American college baseball tournament

The 2007 Atlantic Sun Conference baseball tournament was held at Melching Field at Conrad Park on the campus of Stetson University in DeLand, Florida, from May 23 through 26. Jacksonville won its third tournament championship to earn the Atlantic Sun Conference's automatic bid to the 2007 NCAA Division I baseball tournament.

== Seeding ==
The top six teams (based on conference results) from the conference earn invites to the tournament. Kennesaw State and North Florida were ineligible for the tournament due to NCAA rules after reclassifying to Division I.

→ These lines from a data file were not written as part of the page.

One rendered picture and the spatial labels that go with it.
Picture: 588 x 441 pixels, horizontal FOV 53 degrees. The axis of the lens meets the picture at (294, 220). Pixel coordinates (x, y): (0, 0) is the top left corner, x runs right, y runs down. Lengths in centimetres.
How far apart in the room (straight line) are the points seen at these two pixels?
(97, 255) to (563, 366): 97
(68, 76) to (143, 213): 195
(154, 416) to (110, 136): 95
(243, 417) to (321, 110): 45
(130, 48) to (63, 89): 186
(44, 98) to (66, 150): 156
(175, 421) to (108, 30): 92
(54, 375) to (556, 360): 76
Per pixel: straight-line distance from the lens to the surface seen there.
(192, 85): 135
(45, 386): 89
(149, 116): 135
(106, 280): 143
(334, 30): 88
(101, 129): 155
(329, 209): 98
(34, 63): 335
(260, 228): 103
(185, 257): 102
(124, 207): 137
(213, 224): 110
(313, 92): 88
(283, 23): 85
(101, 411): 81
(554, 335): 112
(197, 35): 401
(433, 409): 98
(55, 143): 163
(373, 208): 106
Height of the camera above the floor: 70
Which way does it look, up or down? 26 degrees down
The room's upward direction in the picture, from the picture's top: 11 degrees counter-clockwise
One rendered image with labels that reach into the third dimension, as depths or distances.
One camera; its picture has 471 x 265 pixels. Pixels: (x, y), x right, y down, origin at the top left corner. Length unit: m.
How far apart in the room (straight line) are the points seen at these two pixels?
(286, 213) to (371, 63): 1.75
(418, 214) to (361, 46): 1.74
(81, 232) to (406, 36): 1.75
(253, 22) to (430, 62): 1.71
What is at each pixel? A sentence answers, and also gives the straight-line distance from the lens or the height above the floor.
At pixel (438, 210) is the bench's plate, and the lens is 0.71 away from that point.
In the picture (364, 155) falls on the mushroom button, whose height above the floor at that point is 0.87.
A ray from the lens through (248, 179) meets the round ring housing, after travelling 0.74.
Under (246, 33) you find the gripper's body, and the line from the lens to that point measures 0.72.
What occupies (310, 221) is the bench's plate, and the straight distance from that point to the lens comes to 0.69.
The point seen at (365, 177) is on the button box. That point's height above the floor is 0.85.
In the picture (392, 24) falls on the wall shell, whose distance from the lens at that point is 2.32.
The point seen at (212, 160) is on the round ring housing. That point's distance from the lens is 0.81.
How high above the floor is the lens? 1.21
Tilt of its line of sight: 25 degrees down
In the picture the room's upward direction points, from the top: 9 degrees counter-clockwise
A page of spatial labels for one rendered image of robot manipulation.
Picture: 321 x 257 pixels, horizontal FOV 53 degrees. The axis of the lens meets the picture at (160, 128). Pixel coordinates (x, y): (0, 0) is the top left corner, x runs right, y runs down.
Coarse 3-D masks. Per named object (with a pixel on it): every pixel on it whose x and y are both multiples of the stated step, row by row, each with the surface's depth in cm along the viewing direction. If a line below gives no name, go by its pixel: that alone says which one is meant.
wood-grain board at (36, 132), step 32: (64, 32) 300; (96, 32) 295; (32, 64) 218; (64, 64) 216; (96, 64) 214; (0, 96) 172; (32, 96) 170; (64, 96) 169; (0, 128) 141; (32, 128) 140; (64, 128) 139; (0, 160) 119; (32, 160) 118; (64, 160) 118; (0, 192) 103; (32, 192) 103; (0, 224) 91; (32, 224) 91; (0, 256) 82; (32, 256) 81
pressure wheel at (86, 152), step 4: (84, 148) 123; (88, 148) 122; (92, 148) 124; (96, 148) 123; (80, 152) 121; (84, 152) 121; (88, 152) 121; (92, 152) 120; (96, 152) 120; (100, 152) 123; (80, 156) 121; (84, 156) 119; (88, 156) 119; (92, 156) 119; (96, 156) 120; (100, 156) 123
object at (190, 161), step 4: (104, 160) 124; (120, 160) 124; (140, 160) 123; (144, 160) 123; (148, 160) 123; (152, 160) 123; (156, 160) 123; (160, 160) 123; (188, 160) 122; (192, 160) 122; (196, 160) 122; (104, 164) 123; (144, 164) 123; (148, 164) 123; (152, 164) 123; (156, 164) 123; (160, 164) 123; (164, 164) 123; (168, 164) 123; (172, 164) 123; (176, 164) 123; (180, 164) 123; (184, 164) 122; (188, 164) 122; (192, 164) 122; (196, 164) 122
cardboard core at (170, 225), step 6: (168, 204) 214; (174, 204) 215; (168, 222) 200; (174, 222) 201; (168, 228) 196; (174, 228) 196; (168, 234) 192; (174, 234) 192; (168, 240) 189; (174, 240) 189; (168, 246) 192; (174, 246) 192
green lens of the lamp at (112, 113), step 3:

| Team | W | L | PCT | GB | Seed |
|---|---|---|---|---|---|
| Stetson | 21 | 6 | .778 | – | 1 |
| Mercer | 17 | 10 | .630 | 4 | 2 |
| Belmont | 16 | 11 | .593 | 5 | 3 |
| Jacksonville | 15 | 12 | .556 | 6 | 4 |
| Kennesaw State | 13 | 14 | .481 | 8 | – |
| North Florida | 13 | 14 | .481 | 8 | – |
| Gardner–Webb | 12 | 15 | .444 | 9 | 5 |
| Lipscomb | 12 | 15 | .444 | 9 | 6 |
| East Tennessee State | 11 | 16 | .407 | 10 | – |
| Campbell | 5 | 22 | .185 | 16 | – |

== Results ==

- - Indicates game required 10 innings.
† - Indicates game required 11 innings.

== All-Tournament Team ==
The following players were named to the All-Tournament Team.

| Pos | Name | Team |
|---|---|---|
| P | Jake Hitchcock | Stetson |
| P | Matt Davis | Jacksonville |
| P | Carson Andrew | Jacksonville |
| C | Brady Manifold | Belmont |
| IF | Matt Reynolds | Belmont |
| IF | Daniel Wagner | Belmont |
| IF | Ryan McArdle | Jacksonville |
| IF | Chuck Opachich | Jacksonville |
| OF | Kane Simmons | Belmont |
| OF | Mike McCallister | Jacksonville |
| OF | Pete Clifford | Jacksonville |

=== Tournament Most Valuable Player ===
Pete Clifford was named Tournament Most Valuable Player. Clifford was an outfielder for Jacksonville.